一想到这里,他更是不忘叮嘱道:“……从去年开始,端王府便是宴会不断,今日菊花眼,明日梅花宴,后日莲花宴的,说的是宴请各家,实则是拉拢群臣是真的,后日不止有皇亲国戚,这京城之中有头有脸的夫人太太都要过去。”
顾宝璎郑重点头:“王爷您放心好了,妾身一定不会给您丢脸,不会给晋王府丢脸的。”
这话说的宇文池都不知道怎么接了。
如今在京城,不管是他也好,还是晋王府,哪里还有什么名声可言?
他笑着拍了拍顾宝璎的头,声音是难得的温柔:“不必担心丢脸,若旁人说了什么叫你不舒服的话,直接怼回去就是,你身后还有我在了!”
他的动作亲昵,一下子把顾宝璎吓到了。
宇文池也有片刻的晃神。
方才的动作是他下意识而为,小时候每当他做了什么得人夸赞的事儿,母妃总是会这般的。
宇文池也觉得有些不妥,不光是如此,他只觉得这些日子越来越不对……好像看眼前这小丫头越来越顺眼,夜里她的胳膊伸过来,他非但没有像从前一样觉得厌烦,甚至今早上起来时这小丫头还在自己怀里。

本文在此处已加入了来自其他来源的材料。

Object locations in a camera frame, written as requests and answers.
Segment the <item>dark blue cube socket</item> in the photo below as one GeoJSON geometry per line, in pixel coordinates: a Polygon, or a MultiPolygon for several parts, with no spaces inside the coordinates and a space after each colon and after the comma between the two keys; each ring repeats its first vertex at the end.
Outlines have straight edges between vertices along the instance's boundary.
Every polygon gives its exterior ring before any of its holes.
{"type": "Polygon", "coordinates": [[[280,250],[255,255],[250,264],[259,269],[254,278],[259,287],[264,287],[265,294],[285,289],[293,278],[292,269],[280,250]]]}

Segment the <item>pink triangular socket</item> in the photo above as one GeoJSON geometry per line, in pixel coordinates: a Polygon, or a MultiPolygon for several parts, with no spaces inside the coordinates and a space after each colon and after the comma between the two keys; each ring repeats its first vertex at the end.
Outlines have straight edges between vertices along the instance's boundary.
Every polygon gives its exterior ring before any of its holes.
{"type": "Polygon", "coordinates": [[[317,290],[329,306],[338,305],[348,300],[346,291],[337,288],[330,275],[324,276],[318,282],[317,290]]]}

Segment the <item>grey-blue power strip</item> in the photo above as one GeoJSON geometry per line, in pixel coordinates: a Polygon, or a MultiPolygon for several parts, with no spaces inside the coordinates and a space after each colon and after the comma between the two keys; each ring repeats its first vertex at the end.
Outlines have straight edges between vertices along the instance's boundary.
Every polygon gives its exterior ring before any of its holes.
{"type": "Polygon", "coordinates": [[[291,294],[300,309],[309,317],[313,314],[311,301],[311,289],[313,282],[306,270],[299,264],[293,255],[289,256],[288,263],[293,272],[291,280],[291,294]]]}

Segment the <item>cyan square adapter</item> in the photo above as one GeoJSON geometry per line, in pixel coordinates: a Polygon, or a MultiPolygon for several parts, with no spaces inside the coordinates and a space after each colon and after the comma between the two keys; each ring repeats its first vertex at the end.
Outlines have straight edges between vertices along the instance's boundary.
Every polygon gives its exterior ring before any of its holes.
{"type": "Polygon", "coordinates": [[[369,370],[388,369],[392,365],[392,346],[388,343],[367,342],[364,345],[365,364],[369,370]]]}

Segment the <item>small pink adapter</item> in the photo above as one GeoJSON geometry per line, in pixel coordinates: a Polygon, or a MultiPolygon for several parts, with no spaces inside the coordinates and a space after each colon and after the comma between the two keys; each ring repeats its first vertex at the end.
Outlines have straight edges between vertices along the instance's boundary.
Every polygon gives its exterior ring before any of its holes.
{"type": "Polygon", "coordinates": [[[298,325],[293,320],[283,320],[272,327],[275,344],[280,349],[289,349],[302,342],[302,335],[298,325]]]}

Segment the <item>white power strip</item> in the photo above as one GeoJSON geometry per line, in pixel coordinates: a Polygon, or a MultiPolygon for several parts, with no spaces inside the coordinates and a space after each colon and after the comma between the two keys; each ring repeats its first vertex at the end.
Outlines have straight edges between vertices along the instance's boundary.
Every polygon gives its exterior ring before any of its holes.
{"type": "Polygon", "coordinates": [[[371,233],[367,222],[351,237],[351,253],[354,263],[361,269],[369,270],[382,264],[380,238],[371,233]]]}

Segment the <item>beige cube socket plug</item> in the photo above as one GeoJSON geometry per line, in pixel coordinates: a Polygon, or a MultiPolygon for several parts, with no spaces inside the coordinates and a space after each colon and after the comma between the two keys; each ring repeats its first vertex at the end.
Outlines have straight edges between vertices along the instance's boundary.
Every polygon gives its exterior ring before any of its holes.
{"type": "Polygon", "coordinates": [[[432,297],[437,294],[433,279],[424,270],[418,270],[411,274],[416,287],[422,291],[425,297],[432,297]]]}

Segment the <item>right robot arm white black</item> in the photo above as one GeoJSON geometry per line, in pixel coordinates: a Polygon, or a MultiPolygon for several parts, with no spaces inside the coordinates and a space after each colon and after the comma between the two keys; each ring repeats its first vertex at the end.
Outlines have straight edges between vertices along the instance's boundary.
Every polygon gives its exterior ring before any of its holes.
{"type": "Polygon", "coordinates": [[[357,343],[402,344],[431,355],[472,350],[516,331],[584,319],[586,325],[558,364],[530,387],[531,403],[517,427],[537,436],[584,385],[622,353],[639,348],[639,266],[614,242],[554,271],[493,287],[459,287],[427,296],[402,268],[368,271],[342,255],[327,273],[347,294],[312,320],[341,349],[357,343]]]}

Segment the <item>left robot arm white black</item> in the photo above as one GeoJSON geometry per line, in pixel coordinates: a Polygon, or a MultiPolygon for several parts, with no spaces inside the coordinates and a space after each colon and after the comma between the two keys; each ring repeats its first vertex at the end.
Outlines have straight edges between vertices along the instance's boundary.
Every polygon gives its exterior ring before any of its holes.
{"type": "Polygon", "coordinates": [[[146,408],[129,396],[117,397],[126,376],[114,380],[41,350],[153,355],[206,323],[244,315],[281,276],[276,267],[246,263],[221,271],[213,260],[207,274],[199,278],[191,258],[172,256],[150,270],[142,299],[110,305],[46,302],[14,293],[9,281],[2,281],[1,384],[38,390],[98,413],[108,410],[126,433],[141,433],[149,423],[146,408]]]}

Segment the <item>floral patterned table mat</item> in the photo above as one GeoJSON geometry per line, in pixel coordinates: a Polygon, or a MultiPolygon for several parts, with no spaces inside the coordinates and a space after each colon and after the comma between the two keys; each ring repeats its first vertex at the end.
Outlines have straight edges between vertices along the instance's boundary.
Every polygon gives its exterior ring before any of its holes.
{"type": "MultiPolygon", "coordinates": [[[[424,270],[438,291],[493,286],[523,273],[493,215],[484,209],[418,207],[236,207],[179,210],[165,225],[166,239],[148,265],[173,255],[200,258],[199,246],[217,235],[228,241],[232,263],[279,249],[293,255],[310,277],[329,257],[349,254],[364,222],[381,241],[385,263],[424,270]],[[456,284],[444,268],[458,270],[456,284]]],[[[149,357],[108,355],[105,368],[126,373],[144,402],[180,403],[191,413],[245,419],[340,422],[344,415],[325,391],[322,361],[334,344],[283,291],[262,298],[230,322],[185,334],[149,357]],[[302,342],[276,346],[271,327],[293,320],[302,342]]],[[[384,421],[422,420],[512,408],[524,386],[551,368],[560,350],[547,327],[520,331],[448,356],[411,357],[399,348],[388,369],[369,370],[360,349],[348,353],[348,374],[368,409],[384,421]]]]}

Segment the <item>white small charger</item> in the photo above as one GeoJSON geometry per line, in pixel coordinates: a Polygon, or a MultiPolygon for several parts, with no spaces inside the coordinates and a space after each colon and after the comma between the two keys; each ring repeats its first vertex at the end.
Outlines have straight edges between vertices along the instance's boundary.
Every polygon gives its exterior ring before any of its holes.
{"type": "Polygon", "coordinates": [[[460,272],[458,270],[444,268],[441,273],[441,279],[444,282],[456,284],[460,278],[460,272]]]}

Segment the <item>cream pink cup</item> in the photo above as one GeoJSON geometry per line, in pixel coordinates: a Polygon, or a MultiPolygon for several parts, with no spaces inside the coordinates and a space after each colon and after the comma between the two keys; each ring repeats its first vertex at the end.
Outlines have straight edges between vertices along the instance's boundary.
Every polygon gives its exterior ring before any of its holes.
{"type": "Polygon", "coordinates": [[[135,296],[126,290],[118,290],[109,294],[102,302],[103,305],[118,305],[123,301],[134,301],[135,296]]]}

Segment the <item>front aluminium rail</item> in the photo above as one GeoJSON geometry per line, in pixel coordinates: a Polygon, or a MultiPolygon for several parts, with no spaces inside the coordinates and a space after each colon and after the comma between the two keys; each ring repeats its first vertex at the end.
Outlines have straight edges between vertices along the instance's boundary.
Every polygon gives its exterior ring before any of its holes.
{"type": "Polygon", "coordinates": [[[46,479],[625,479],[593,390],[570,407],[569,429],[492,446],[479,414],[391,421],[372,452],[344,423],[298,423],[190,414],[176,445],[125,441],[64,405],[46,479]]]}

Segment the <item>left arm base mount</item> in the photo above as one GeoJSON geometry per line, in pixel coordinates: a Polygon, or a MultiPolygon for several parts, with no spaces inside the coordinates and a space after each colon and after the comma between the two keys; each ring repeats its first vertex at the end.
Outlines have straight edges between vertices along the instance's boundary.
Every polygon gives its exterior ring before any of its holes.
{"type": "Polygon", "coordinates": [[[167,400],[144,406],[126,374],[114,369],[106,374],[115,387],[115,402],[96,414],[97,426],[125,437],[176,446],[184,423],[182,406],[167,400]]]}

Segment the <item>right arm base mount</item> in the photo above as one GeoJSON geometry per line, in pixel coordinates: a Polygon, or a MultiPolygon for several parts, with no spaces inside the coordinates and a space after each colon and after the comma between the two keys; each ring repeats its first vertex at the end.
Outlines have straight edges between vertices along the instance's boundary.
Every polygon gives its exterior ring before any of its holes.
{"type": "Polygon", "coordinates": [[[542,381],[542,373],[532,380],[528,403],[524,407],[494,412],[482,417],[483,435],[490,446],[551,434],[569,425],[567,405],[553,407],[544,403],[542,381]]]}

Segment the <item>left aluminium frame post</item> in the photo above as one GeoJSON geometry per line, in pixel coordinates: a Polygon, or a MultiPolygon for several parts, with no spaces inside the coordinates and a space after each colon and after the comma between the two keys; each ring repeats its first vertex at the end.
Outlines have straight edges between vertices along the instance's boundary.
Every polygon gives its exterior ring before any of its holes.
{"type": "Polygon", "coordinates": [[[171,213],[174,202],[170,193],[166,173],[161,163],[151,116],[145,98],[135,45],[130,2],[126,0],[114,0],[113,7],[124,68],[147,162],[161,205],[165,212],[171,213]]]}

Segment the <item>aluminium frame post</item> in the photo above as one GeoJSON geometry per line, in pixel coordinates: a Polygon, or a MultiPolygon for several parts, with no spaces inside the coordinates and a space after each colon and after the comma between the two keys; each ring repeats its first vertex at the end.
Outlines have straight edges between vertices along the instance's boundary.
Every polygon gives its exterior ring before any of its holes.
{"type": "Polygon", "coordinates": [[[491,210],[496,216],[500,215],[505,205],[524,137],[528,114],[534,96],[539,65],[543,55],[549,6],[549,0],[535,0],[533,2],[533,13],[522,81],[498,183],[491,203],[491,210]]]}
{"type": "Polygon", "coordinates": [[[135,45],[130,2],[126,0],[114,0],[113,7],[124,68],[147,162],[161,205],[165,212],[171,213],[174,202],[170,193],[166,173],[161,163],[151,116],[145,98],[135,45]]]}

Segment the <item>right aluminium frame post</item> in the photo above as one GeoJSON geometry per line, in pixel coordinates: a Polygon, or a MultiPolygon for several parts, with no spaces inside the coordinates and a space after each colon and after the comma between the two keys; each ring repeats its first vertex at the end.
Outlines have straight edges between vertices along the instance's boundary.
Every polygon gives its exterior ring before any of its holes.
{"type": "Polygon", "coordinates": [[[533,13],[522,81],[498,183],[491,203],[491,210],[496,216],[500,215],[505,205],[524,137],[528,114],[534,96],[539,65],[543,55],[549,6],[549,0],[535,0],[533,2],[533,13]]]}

说实在的,宇文池很不喜欢这种感觉,凡事脱离了自己的掌控——甚至在外谈事时脑海中都会有顾宝璎时不时飘过……
两人四目相对,多多少少有些尴尬。
毕竟每次宇文池起得早,顾宝璎根本就不知道夜夜她都是抱着宇文池胳膊,亦或者攀着宇文池的颈脖睡的。
宇文池见她面色绯红,微微咳嗽一声,只道:“今晚上我就不回来了,与宁王有事商议,你不必等我。”
话毕,他转身就走。
只是一转身他就觉得不对劲——这话怎么像是与妻子交代自己的行踪一般?
顾宝璎一阵脸红之后倒没想太多,只望着这张帖子叹气,就算是宇文池说过护着自己,可对她而言,未曾去过的端王府就像是龙潭虎穴,叫她怎么不怕?

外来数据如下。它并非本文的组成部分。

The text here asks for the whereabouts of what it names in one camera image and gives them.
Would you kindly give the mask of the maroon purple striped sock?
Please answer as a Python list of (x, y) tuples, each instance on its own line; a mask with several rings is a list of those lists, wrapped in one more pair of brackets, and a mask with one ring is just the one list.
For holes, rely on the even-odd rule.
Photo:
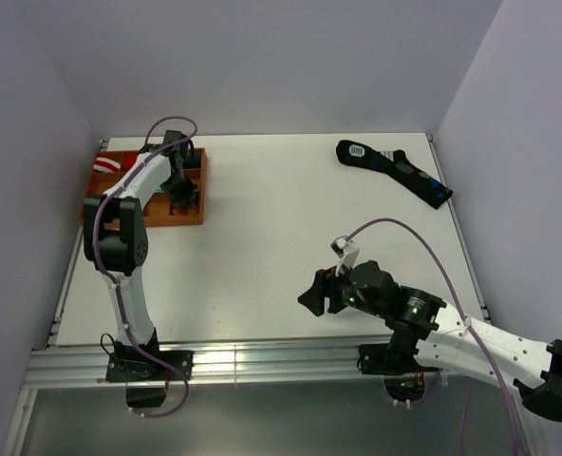
[(198, 204), (196, 201), (190, 203), (174, 204), (171, 214), (176, 217), (194, 218), (198, 214)]

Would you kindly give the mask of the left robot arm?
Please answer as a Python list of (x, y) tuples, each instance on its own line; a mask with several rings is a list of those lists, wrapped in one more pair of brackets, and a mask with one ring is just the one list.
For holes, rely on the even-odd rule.
[(128, 359), (128, 369), (140, 379), (155, 377), (162, 367), (142, 283), (149, 249), (143, 209), (158, 190), (179, 209), (195, 205), (198, 187), (184, 170), (194, 152), (189, 136), (168, 130), (161, 144), (142, 147), (111, 188), (84, 199), (84, 255), (102, 275), (115, 307), (115, 353)]

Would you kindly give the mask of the dark teal rolled sock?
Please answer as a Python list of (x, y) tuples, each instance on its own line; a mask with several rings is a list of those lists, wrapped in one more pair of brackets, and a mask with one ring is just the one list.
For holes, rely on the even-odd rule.
[(187, 152), (183, 160), (184, 169), (198, 169), (201, 167), (202, 153), (200, 151)]

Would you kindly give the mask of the red white striped rolled sock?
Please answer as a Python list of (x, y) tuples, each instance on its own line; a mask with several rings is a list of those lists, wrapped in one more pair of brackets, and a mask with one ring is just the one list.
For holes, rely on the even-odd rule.
[(118, 173), (121, 171), (122, 166), (118, 161), (107, 157), (97, 157), (93, 162), (92, 169), (98, 173)]

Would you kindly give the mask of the black blue sock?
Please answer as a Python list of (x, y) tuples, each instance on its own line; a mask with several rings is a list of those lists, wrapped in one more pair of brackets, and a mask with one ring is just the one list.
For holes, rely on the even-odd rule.
[(338, 142), (339, 163), (387, 175), (434, 209), (439, 209), (453, 196), (453, 191), (414, 165), (403, 150), (378, 151), (351, 140)]

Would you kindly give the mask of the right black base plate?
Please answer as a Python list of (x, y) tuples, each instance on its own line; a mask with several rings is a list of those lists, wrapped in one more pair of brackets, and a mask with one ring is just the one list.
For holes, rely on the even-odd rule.
[(419, 365), (413, 356), (393, 352), (387, 343), (362, 344), (358, 347), (357, 369), (365, 375), (398, 376), (437, 369)]

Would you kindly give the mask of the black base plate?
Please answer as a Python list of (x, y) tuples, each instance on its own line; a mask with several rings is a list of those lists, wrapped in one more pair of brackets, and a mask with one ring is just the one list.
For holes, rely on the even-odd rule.
[(419, 365), (413, 356), (393, 352), (387, 343), (362, 344), (358, 347), (357, 369), (365, 375), (398, 376), (437, 369)]
[[(193, 355), (192, 351), (186, 350), (159, 351), (154, 354), (161, 362), (181, 372), (187, 380), (192, 375)], [(180, 381), (181, 379), (178, 373), (144, 357), (132, 347), (127, 347), (123, 354), (112, 353), (105, 374), (107, 383)]]

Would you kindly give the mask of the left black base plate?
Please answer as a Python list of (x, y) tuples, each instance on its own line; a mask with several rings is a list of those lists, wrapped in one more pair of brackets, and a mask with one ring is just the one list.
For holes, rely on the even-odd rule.
[[(159, 351), (154, 354), (161, 362), (181, 372), (187, 380), (192, 375), (193, 355), (192, 351), (186, 350)], [(107, 383), (180, 381), (181, 379), (178, 373), (144, 357), (132, 347), (127, 347), (123, 354), (112, 353), (105, 374)]]

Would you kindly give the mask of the aluminium frame rail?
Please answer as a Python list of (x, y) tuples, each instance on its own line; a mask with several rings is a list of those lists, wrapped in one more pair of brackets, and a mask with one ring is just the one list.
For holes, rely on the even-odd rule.
[[(358, 347), (386, 343), (388, 336), (275, 339), (235, 343), (164, 344), (163, 351), (194, 353), (190, 384), (250, 384), (362, 379)], [(59, 390), (108, 387), (108, 356), (98, 346), (34, 351), (21, 388)]]

可再怕又怎么样,两日后的早上,顾宝璎还是只能坐上前往端王府的马车。
因顾宝璎身份不显,都收到了帖子,后来会来事儿的宋侧妃索性给胡侧妃也下了一张帖子,今日晋王妃就带着她们俩儿一并过去。
胡侧妃是高兴的呀,想着过去能看好戏——同为侧妃,她倒是与宋侧妃打过几次交道,这个宋侧妃……那可是个道行深的,要不然也不会哄的秦皇后团团转了!
顾宝璎坐在最后头的一辆马车,心里是七上八下。